Seiring berkembangnya krisis fentanil, para ahli mengatakan AS masih 'di belakang bola delapan'

Dallas, Amerika Serikat – Michael Watkins menyeka keringat di kelopak matanya saat dia melangkah ke pintu orang asing. Ini hari yang menarik di Dallas, Texas; matahari telah menyinari trotoar selama berjam-jam.

Watkins, pria berusia 50 tahun berkacamata, berjanggut, dan pengukur di kedua daun telinga, tidak tahu apa yang akan terjadi di balik pintu rumah satu lantai itu. Dia bahkan tidak tahu apakah orang di seberang sana akan menjawab. Namun ketukan pintu ini adalah bagian penting dari pekerjaan. Dalam waktu 72 jam setelah dilaporkan overdosis fentanil opioid yang berbahaya, Watkins muncul di depan pintu rumah orang asing dengan brosur berisi sumber daya pendukung zat dan beberapa obat penyelamat jiwa yang dikenal sebagai Narcan.

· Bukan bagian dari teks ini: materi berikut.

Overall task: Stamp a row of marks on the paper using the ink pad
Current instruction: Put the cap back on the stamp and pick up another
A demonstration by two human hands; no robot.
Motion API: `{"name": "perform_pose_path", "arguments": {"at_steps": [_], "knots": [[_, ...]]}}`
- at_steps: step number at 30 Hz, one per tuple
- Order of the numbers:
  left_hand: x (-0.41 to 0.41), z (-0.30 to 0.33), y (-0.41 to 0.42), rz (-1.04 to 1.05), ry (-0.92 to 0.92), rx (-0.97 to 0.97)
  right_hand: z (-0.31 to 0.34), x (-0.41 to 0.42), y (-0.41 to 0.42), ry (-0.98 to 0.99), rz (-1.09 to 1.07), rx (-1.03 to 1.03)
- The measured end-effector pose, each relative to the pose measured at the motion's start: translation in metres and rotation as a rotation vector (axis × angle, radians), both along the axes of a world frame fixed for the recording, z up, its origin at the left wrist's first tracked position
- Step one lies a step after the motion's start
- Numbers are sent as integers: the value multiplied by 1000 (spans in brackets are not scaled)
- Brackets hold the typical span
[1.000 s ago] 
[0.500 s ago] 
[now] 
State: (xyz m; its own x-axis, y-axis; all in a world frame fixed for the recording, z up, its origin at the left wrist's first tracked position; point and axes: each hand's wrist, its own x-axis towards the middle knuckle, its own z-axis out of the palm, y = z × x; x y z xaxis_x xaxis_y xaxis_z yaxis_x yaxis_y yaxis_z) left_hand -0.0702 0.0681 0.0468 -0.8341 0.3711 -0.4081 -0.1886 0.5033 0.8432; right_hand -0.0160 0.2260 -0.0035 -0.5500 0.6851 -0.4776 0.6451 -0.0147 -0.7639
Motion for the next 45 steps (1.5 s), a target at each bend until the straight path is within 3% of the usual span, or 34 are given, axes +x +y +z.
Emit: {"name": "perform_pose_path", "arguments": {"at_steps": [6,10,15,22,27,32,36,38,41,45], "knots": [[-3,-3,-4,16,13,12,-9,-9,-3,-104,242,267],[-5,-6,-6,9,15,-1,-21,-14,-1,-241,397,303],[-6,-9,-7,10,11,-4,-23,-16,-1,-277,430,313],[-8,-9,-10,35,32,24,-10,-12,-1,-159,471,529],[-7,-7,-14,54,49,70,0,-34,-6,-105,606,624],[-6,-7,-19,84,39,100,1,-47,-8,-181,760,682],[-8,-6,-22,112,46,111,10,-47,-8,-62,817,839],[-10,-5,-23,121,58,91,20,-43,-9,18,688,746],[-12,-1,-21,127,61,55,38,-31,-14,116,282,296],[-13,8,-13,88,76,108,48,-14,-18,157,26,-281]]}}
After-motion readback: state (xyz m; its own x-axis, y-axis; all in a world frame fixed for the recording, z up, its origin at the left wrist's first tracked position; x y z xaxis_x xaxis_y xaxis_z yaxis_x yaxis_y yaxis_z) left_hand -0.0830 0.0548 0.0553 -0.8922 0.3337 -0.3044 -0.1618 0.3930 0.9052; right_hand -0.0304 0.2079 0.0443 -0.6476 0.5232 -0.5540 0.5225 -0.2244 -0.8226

Cerita yang Direkomendasikan

daftar 4 barang

daftar akhir

Dia bekerja untuk Recovery Resource Council, sebuah organisasi nirlaba pengobatan kecanduan yang telah menangani krisis fentanil di Texas Utara sejak krisis tersebut dimulai lebih dari 10 tahun yang lalu. Pendekatan akar rumput mereka telah menghasilkan hasil yang luar biasa: Pada tahun 2023, Dallas County – kabupaten terbesar di Texas Utara – mencatat 280 kematian akibat fentanil. Tahun lalu berjumlah 203 orang.

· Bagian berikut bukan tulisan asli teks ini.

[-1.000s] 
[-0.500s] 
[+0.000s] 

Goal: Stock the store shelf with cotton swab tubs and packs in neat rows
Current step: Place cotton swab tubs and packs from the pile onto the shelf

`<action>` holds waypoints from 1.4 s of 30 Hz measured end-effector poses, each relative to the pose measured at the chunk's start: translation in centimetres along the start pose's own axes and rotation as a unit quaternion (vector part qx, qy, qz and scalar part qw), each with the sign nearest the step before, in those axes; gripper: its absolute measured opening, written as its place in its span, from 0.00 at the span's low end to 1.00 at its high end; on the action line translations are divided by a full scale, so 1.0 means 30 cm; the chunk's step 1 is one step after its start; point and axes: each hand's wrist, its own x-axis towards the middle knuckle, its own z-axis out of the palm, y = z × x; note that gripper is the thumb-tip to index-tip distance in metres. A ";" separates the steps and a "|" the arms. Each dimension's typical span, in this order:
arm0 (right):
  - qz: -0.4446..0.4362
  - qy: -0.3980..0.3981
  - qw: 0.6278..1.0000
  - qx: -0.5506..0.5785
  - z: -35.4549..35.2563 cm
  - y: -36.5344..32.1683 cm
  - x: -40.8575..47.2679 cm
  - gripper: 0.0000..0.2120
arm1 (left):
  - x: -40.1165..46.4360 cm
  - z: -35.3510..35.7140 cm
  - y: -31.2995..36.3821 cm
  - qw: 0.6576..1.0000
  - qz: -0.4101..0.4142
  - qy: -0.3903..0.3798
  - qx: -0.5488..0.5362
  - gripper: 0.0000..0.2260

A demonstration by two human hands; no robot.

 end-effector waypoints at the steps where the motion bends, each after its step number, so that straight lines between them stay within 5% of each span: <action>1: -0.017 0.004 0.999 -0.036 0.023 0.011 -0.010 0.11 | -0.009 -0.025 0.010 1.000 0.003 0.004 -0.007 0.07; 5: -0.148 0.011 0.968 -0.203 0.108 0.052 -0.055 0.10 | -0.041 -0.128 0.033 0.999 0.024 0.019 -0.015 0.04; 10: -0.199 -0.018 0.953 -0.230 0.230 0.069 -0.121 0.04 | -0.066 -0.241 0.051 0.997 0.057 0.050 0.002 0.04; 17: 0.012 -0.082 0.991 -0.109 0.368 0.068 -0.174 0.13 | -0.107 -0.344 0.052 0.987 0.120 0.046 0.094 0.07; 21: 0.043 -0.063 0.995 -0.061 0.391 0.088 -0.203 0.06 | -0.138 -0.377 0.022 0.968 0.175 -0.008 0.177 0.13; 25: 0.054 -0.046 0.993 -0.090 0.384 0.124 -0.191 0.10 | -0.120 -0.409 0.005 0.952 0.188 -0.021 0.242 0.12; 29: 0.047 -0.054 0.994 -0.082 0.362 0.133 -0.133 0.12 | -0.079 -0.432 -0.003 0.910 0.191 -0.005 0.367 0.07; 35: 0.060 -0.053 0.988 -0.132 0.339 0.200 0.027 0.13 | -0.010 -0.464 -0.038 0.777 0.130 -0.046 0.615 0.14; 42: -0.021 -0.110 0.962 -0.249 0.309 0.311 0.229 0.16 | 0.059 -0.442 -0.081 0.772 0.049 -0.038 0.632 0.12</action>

Hal ini sejalan dengan penurunan overdosis fentanil secara nasional yang dimulai beberapa tahun lalu, setelah tingkat kematian akibat overdosis di Amerika Serikat meningkat dua kali lipat antara tahun 2015 dan 2023. Namun, beberapa pihak menunjukkan jumlah kematian akibat overdosis secara keseluruhan kembali meningkat, disertai dengan peringatan kepada ahli bahwa gangguan di pasar fentanil telah diperbaiki.

Dallas, seperti semua kota besar di AS, dilanda overdosis fentanil. Karena letaknya yang relatif dekat dengan perbatasan Amerika-Meksiko, dan infrastruktur jalan raya yang luas, Dallas juga mempunyai perbedaan yang menjengkelkan karena menjadi pusat utama jalur penyelundupan narkoba yang membentang dari Meksiko ke kota-kota besar Amerika lainnya.

Becky Devine, direktur Recovery Resource Council, mengatakan bahwa kolektif menyebut tindakan ini sebagai “intervensi yang tidak diundang”.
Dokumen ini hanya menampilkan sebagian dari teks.